==== Provided data ====

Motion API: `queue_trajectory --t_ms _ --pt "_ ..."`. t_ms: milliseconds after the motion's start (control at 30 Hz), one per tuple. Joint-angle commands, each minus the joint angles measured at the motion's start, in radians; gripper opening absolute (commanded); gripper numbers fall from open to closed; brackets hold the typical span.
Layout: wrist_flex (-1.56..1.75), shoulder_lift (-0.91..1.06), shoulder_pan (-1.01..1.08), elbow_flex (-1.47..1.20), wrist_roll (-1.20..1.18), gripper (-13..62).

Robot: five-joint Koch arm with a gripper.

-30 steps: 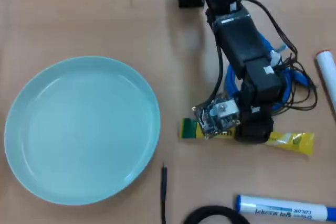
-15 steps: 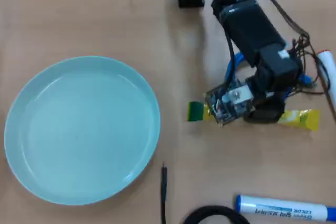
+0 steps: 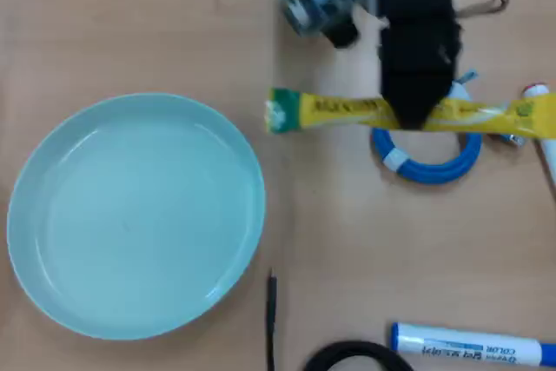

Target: Pick up the yellow coffee stick, then put it in the green bowl

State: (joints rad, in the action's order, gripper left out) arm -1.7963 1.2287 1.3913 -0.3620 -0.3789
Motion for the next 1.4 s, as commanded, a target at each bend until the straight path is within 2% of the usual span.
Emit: queue_trajectory --t_ms 0,167,567,900,1233,1367 --pt "-0.049 0.140 0.064 0.046 0.009 -6.2" --pt "-0.049 0.236 0.147 0.037 0.015 -6.2" --pt "-0.037 0.265 0.374 0.015 0.098 -6.2" --pt "0.367 0.443 0.537 -0.577 0.103 -6.2" --pt "0.667 0.454 0.630 -0.868 0.137 -6.2" --pt "0.713 0.428 0.658 -0.900 0.138 -6.2"
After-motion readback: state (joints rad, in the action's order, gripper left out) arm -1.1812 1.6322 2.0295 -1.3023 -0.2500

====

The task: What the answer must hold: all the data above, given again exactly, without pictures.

Your response:
Motion API: `queue_trajectory --t_ms _ --pt "_ ..."`. t_ms: milliseconds after the motion's start (control at 30 Hz), one per tuple. Joint-angle commands, each minus the joint angles measured at the motion's start, in radians; gripper opening absolute (commanded); gripper numbers fall from open to closed; brackets hold the typical span.
Layout: wrist_flex (-1.56..1.75), shoulder_lift (-0.91..1.06), shoulder_pan (-1.01..1.08), elbow_flex (-1.47..1.20), wrist_roll (-1.20..1.18), gripper (-13..62).

Robot: five-joint Koch arm with a gripper.

-30 steps: 
-15 steps: 
+0 steps: 

Target: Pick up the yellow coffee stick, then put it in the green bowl

State: (joints rad, in the action's order, gripper left out) arm -1.7963 1.2287 1.3913 -0.3620 -0.3789
Motion for the next 1.4 s, as commanded, a target at each bend until the straight path is within 2% of the usual span.
Emit: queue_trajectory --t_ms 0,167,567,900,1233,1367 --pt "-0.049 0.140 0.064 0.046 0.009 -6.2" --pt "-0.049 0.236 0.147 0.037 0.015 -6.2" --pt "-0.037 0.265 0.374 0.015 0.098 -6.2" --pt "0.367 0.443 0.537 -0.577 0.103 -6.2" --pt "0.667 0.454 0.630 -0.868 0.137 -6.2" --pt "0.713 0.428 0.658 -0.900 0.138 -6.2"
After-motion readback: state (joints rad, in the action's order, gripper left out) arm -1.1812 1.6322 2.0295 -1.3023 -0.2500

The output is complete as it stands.